Giter Club home page Giter Club logo

hdi_downscaling_mosaiks's Introduction

HDI Downscaling

Replication code for "Global High-Resolution Estimates of the United Nations Human Development Index Using Satellite Imagery and Machine Learning" which is currently available as an NBER Working Paper.

Note on replication

Full replication of this research effort requires a large number of external data sources and considerabe computing effort. Even for basic replicaton, it will be necessary for users to download a number of these external data products and manually add them to the user's data directory. In the replication instructions below, we will be as detailed as possible about how to do this.

Structure

The core analyses are from this research effort are available in jupyter notebooks in the code/analysis/ directory. The most relevant notebook files are as follows:

  • hdi_and_iwi_model_training.ipynb - This notebook is where HDI, and IWI ridge models are trained. Executing this notebook requires the MOSAIKS daytime image features for the ADM1 and ADM0 polygons, which are included in the code repository. The NL features are available in this repo, and their creation can also be replicated by downloading the raw DMSP data.
  • hdi_preds_at_adm2.ipynb - In this notebok, we generate HDI predictions from the ADM1 models at the ADM2 level. MOSAIKS and NL features are needed at the ADM2 level to create these predictions. The MOSAIKS features for ADM2 polygons must be downloaded from siml.berkeley.edu.
  • hdi_preds_at_grid.ipynb - In this notebok, we generate HDI predictions from the ADM1 models at the 0.1 x 0.1 degree grid level. Running this notebook requires the MOSAIKS features at the grid level (3TB) so replicating this will not be feasible.
  • mexico_downscaling_analysis_ADM2.ipynb - In this notebook, we compare ADM2 HDI predictions to the data from Permanyer (2013) who calculates HDI estimates at the ADM2 level using census data.
  • iwi_downscaling_analysis_dhs_cluster.ipynb - In this notebook, predictions of the International Wealth Index (IWI) are generated and evaluated at the DHS cluster level. While we make this code available, replicating this analysis requires DHS cluster level locations and information that are not publicly available. Please contact me via ([email protected]) if you would like to get access to this data. I will coordinate with the DHS program and the Global Data Lab to see if providing access is possible.
  • nl_downscaling_experiment_ADM2.ipynb - In this notebook, we train a MOSIAKS model to predict NL at the ADM1 level and then evaluate performance at the ADM2 level. MOSAIKS features need to be downloaded to replicate this analysis.
  • hdi_label_creation.ipynb - This file is used to process the HDI source data from the Global Data Lab. It can be used to replicate the data cleaning steps.
  • prediction_utils.py - This file contains extensive functionality used for ridge model solves, hyperparameter tuning, and data cleaning. A few of these functions contain dependencies in the code/mosaiks/ directory.

Replication instructions

Users aiming to replicate this research will likely need a basic familiarity with python, anaconda, and Jupyter. Here we offer replication instructions using anaconda. The core analysis are displayed in Jupyter Notebook files (.ipynb files).

Basics

  1. To replicate this analyis, users should start by cloning this github repository to their local machine.

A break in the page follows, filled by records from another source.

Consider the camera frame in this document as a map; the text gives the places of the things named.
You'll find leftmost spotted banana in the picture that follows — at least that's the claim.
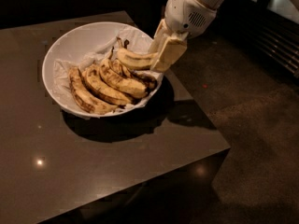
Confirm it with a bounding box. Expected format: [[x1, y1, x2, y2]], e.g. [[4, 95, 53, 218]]
[[68, 67, 117, 115]]

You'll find spotted banana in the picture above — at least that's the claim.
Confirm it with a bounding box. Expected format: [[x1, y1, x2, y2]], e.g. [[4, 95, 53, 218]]
[[98, 49, 149, 99], [68, 67, 117, 115], [82, 64, 134, 105]]

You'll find yellow banana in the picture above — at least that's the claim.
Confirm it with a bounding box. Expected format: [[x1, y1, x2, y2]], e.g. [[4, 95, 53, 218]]
[[117, 37, 157, 70]]

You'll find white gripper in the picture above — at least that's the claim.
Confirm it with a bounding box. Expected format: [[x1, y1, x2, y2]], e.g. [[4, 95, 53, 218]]
[[149, 0, 218, 73]]

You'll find white round bowl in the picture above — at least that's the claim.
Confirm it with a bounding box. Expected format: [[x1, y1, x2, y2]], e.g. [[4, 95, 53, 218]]
[[41, 21, 164, 119]]

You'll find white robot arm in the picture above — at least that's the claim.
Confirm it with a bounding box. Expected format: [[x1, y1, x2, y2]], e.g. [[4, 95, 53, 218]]
[[149, 0, 225, 72]]

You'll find dark wall radiator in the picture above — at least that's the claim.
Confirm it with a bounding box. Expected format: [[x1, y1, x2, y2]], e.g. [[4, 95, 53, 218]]
[[217, 0, 299, 78]]

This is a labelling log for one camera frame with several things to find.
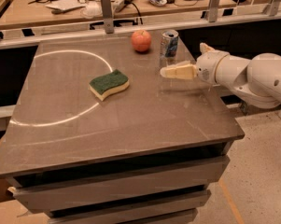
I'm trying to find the redbull can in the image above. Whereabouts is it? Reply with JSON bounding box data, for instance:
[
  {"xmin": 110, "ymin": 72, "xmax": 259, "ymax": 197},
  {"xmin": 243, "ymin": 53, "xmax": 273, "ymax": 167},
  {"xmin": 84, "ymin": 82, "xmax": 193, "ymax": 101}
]
[{"xmin": 160, "ymin": 30, "xmax": 178, "ymax": 67}]

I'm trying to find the grey drawer cabinet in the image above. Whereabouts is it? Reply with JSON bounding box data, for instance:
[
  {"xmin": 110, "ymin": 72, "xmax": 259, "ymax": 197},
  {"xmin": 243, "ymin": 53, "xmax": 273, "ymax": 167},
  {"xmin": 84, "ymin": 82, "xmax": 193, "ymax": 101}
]
[{"xmin": 4, "ymin": 141, "xmax": 232, "ymax": 224}]

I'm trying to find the wooden desk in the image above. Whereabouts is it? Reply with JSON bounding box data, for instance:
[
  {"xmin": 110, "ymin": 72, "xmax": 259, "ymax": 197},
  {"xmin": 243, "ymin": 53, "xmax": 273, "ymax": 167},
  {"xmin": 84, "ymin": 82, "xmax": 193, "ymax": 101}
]
[{"xmin": 0, "ymin": 0, "xmax": 237, "ymax": 31}]

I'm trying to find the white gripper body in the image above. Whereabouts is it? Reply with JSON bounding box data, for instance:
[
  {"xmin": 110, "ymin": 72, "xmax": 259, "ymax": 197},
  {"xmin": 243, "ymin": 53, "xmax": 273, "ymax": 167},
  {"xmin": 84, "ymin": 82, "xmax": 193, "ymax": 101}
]
[{"xmin": 196, "ymin": 50, "xmax": 229, "ymax": 85}]

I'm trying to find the white paper stack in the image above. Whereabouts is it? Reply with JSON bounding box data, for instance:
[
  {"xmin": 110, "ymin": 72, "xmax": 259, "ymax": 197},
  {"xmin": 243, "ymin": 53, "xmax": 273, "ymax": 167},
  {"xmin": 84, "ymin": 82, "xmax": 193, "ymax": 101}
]
[{"xmin": 47, "ymin": 0, "xmax": 86, "ymax": 12}]

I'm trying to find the red apple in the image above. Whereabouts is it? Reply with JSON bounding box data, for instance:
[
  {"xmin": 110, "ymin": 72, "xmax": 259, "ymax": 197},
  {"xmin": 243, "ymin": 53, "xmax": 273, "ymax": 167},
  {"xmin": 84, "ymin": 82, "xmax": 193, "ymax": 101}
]
[{"xmin": 131, "ymin": 30, "xmax": 151, "ymax": 52}]

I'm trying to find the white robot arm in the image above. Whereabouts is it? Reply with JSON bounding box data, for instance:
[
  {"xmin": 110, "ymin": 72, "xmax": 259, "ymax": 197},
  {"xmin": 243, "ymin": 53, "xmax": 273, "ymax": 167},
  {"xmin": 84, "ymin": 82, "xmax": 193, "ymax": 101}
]
[{"xmin": 160, "ymin": 43, "xmax": 281, "ymax": 109}]

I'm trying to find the metal frame rail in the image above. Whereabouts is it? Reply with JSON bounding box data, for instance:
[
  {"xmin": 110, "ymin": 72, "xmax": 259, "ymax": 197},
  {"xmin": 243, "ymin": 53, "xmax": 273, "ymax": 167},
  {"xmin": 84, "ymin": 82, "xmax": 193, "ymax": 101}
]
[{"xmin": 0, "ymin": 0, "xmax": 281, "ymax": 49}]

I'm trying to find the black cable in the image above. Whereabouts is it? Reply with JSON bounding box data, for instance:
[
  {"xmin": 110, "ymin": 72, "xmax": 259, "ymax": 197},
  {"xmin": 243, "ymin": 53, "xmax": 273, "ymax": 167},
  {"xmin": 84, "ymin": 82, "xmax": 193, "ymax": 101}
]
[{"xmin": 125, "ymin": 0, "xmax": 144, "ymax": 26}]

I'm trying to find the green yellow sponge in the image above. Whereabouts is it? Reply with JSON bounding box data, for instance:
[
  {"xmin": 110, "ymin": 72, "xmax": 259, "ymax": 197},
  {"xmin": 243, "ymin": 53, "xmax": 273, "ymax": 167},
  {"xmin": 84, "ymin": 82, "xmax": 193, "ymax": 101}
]
[{"xmin": 89, "ymin": 69, "xmax": 130, "ymax": 101}]

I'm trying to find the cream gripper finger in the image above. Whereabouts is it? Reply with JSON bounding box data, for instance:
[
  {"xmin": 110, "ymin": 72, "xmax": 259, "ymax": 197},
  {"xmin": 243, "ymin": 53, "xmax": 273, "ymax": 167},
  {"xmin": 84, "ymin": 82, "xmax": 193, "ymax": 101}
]
[
  {"xmin": 160, "ymin": 61, "xmax": 197, "ymax": 80},
  {"xmin": 200, "ymin": 43, "xmax": 215, "ymax": 54}
]

  2. Users will need to create a conda environment based on the environment/req.txt file. Navigate to this folder on the command line and run conda create --name hdi_downscaling --file req.txt. If you are not using a linux machine, the conda environment will need to be created from the req.yml file.

  3. Users must set the github repo directory as an environment variable called REPO_DIR. For me, this involves running the following at the command line $ export REPO_DIR=/home/lsherman/code_luke/hdi_downscaling_mosaiks/. You must replace the path with your own local path to the cloned repository. Be sure to include the trailing / character. To ensure that this has been set, use $ echo $REPO_DIR at the command line and ensure the repo directory is returned.

MOSAIKS Features

  1. MOSAIKS features at ADM1 and ADM0 (model training) are included in the repo. MOSAIKS features for ADM2 polyons aust be downlaoaded directly at siml.berkeley.edu/portal/precomputed. To replicate this analysis, download all of the population weighted python/pickle files and add them to the /data/features/mosaiks_features/ directory. Note that these aggregated MOSAIKS features can also be used to predict a variety of other tasks at the ADM level of observation.

Shapefiles.

  1. Download ADM2 shapefile from geoBoundaries (CGAZ 3.0.0). This file should now be named data/raw/geoBoundaries/geoBoundariesCGAZ_ADM2.geojson.
  2. Download ADM1 shapefile V4 from Global Data Lab. These files should be unzipped and placed in this diretory: data/raw/GDL_HDI/.
  3. Mexico's ADM2 shapefile is also required to create the crosswalk with the geoBoundaries ADM2 regions. This is available for download from the World Bank. The shapefile should be unzipped and placed in the following directory: data/undp/raw/Permanyer_MHDI/muni_2012gw/.

NL Data

  1. For all analyses that use nightlight luminosity, we use a single DMSP-OLS data product. This product is the Average Visible, Stable Lights, & Cloud Free Coverages for the most recent year, 2013. This data product is available from NOAA. Or you can use the direct download link. This data is only required for users who want to replicate our processing of the raw NL data product. The processed feautures and average values are included in this repo.

Population data

  1. For the creation of the MOSAIKS and NL features, we use population data from Gridded Population of the World (GPW). The version of the GPW data used for featurization appears to be no longer available (V4, rev10). We provide this data in our repository, but it needs to be unzipped in place: data/raw/GPW_pop/gpw_v4_population_density_rev10_2015_30_sec.tif.zip.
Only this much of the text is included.